Infrastruktur in der Ostsee Viel Raum für Sabotage
In der Ostsee häufen sich Fälle mutmaßlicher Sabotage - womöglich gesteuert aus dem Kreml. Der effektive Schutz eines Binnenmeeres ist schwierig. Wie gehen Deutschland und die NATO mit dem wachsenden Problem um?
Ein beschädigtes Unterwasserkabel zwischen Estland und Finnland. Dazu ein verdächtiger Öltanker, gestartet in Sankt Petersburg, der einen Anker kilometerweit über den Meeresgrund geschleift und dabei das Stromkabel gekappt haben soll. Für den Bonner Sicherheitsexperten Moritz Brake sind die Indizien klar: "Es passt einfach ins Bild einer gegen den Westen gerichteten hybriden Strategie Russlands, die auch immer kaltschnäuziger unsere Interessen und eben die Lebenswirklichkeit der Menschen in Europa ins Ziel nimmt".
Dennoch werde noch immer von vielen Menschen unterschätzt, wie gefährlich diese Strategie ist, sagte Brake im Deutschlandfunk. "Es ist auch so, dass wir in Deutschland vielleicht auch besonders lange brauchen, uns der harten Realität zu stellen. Das, was Russland hier treibt, geht seit vielen Jahren längst über das Sammeln von Daten oder reinen Drohgebärden hinaus."
"Putins hybride Kriegsführung"
Auch wenn die Untersuchungen im aktuellen Fall noch laufen. Außenministerin Annalena Baerbock (Grüne) macht keinen Hehl daraus, dass sie Russland verdächtigt. Sie weist schon lange auf die Gefahren hin - zuletzt im Sommer bei einem Finnland-Besuch. Damals sagte sie: "Durch den russischen Angriffskrieg ist auch unserer friedliche Ostsee gefährdet. Gerade die Anrainerstaaten müssen regelmäßig erleben, was Putins hybride Kriegsführung ganz real bedeutet."

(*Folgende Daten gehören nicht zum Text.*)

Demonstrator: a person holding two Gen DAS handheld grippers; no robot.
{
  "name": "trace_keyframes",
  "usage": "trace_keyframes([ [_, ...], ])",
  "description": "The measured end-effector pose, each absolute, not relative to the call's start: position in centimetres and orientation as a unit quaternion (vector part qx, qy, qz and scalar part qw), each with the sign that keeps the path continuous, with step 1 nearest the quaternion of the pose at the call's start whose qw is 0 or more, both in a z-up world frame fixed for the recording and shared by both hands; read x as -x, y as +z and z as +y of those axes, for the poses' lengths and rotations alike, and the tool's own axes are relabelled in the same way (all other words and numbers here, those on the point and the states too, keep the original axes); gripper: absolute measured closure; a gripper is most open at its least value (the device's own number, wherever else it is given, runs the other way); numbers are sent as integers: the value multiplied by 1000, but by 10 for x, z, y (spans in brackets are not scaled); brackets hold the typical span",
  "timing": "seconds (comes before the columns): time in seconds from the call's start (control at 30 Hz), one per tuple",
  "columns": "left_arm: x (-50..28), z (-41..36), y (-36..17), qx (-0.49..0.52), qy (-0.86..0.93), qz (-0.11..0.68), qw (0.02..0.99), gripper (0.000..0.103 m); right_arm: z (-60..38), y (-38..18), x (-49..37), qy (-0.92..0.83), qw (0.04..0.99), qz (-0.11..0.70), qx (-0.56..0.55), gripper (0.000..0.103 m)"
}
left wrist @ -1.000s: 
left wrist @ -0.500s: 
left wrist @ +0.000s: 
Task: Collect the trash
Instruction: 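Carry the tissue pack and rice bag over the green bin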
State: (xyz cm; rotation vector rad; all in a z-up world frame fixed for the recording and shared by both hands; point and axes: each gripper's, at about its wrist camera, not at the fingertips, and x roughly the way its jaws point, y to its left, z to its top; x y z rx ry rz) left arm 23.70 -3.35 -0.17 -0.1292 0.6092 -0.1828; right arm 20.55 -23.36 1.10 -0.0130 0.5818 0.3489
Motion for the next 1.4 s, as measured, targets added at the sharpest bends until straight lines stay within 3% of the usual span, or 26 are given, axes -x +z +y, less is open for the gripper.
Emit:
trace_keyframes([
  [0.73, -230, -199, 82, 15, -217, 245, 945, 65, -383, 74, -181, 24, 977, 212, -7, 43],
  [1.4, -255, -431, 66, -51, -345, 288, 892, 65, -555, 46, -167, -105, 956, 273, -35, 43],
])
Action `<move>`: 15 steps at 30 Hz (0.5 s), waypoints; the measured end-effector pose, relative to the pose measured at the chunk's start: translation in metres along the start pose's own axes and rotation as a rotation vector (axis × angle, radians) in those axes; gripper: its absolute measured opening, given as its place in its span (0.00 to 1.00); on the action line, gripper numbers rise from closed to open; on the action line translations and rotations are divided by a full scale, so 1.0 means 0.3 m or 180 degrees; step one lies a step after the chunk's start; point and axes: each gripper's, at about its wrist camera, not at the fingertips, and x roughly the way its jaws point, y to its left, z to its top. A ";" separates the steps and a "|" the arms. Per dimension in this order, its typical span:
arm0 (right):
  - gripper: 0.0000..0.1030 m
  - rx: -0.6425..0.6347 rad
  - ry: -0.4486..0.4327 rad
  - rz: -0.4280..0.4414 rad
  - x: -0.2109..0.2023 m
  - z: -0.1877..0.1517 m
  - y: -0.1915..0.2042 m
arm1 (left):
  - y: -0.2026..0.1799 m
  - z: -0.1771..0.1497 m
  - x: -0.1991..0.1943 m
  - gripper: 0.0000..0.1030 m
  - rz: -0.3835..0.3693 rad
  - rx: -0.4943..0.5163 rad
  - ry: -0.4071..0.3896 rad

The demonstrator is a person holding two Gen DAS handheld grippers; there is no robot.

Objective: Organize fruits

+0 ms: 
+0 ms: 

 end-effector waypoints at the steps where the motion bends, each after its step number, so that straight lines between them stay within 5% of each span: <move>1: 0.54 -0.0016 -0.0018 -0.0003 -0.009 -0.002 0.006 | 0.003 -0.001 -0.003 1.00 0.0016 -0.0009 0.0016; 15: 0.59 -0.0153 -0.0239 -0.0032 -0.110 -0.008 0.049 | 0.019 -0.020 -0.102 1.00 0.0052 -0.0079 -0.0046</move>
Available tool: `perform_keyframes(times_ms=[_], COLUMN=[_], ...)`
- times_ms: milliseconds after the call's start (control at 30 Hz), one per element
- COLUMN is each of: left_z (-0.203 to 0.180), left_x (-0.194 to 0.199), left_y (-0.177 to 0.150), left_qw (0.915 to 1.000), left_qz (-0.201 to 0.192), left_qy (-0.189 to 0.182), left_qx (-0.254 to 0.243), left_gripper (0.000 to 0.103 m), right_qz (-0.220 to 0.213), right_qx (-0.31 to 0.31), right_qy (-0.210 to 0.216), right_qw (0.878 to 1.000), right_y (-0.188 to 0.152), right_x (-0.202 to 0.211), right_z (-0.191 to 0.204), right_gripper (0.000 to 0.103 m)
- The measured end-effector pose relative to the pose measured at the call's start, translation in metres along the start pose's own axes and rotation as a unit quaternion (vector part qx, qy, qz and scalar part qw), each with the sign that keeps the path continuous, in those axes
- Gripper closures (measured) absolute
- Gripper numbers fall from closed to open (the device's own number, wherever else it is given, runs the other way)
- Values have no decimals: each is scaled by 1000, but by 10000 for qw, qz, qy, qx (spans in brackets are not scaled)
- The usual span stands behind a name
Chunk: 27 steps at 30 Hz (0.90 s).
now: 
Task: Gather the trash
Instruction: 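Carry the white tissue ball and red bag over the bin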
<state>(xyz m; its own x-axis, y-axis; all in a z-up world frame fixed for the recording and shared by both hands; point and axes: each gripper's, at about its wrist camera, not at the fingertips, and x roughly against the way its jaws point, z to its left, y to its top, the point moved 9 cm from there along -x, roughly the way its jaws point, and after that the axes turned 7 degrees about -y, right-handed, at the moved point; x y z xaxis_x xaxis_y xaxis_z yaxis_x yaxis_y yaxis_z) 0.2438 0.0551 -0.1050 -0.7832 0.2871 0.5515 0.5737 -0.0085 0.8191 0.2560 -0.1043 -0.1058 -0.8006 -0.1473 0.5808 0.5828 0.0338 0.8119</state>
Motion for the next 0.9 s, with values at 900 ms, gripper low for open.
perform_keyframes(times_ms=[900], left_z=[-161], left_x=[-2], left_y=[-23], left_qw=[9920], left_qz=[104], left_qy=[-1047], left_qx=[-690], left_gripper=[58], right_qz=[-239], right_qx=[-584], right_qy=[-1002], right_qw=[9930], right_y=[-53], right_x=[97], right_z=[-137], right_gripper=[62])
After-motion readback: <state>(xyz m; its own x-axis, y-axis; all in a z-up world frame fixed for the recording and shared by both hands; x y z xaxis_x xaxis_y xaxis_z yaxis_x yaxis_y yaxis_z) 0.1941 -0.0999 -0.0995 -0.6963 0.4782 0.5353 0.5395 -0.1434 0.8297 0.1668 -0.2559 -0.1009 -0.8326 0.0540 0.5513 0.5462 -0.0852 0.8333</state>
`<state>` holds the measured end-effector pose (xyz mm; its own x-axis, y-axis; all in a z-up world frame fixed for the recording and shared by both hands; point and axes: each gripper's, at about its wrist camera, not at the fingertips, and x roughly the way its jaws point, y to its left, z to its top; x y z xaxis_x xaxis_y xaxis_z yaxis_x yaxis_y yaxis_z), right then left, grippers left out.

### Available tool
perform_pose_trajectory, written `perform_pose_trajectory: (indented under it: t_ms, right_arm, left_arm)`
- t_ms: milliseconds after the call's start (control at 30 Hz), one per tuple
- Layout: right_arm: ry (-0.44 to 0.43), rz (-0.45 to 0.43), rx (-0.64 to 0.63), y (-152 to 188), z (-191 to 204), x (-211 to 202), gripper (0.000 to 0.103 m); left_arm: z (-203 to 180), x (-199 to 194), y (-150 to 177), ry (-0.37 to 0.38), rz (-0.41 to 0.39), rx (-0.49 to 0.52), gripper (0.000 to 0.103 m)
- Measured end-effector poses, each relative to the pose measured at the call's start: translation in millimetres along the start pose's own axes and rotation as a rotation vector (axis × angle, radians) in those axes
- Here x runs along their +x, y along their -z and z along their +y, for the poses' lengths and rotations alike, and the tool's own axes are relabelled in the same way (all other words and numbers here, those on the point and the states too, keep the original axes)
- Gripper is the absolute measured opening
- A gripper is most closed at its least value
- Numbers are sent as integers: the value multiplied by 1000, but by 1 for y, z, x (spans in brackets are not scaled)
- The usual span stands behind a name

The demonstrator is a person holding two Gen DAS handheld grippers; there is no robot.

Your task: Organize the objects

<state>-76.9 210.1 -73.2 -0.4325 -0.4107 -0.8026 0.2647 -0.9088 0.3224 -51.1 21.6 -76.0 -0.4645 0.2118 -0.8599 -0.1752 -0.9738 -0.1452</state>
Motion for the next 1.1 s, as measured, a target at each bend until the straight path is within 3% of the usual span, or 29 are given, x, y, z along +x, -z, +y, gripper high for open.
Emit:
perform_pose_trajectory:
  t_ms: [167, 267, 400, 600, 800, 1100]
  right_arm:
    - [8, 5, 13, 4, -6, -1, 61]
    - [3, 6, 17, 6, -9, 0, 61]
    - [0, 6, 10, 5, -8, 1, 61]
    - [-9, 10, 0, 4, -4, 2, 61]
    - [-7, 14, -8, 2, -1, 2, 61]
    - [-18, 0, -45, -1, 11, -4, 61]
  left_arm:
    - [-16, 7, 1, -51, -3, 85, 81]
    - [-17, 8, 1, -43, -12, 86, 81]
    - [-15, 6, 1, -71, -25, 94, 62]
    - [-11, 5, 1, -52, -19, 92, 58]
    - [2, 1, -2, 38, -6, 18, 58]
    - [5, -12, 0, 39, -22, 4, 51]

Finnland meldete, dass russische Kampfjets seinen Luftraum verletzt haben. Im Baltikum wurden GPS-Signale gestört, sodass Flugzeuge nicht landen konnten. Mehrfach wurden wichtige Strom- und Datenkabel auf dem Meeresgrund beschädigt.
Sofortige Reaktion notwendig
Um die Ostsee besser zu überwachen, gibt es das maritime taktische Hauptquartier in Rostock, wo Personal aus verschiedenen NATO-Staaten eingesetzt ist. Die Bundeswehr hat ihre Präsenz mit Kriegsschiffen verstärkt.
Es bleibt angesichts von Tausenden Schiffen, die in der Region unterwegs sind, allerdings schwierig, Sabotage zu verhindern. Was man aber tun muss, meint Sicherheitsexperte Brake. Wie zuletzt beim Sabotage-Fall vor Finnland müsse man "sofort reagieren, wenn Verdachtsmomente sich verhärten und dann auch weitere Schäden stoppen. Denn das Schiff wurde auf dem Weg mit schleifendem Anker in Richtung weiterer wichtiger Kabel und Stromverbindungen gestoppt."
Große Sorge beim BND
Doch sobald eine Aktion aufgedeckt ist, droht schon die nächste. Das glaubt zumindest Bruno Kahl, der Chef des Bundesnachrichtendienstes (BND). Er warnte im Oktober im Bundestag vor einer Zunahme hybrider Attacken. Mit viel dramatischeren Folgen als bislang. "Mit dem umfassenden Einsatz hybrider Methoden und Mittel durch Russland steigt auch das Risiko, dass sich irgendwann die Frage eines NATO-Bündnisfalls stellen könnte."
Rote Linie? - Berlin zögert
Es ginge dann vielleicht auch darum, ob die NATO eine Sabotageattacke als Angriff auf das ganze Bündnis werten und womöglich zurückschlagen muss. Oder wann die NATO zumindest zu einem Krisentreffen zusammenkommen sollte - als Vorstufe zum Bündnisfall.
Die Bundesregierung mag die heiklen Debatten darüber nicht. Regierungssprecher Wolfgang Büchner blieb deshalb diese Woche im Allgemeinen. Er sagte: "Für die NATO ist der Schutz der kritischen Infrastruktur der Verbündeten von großer Bedeutung. Mögliche Reaktionen auf diese Sabotageakte gegen die Infrastruktur werden zwischen den Alliierten eng abgestimmt."
Wann vielleicht doch eine Rote Linie überschritten ist, bleibt vorerst unbeantwortet. Die hybriden Angriffe, auch in der Ostsee, werden vermutlich weitergehen.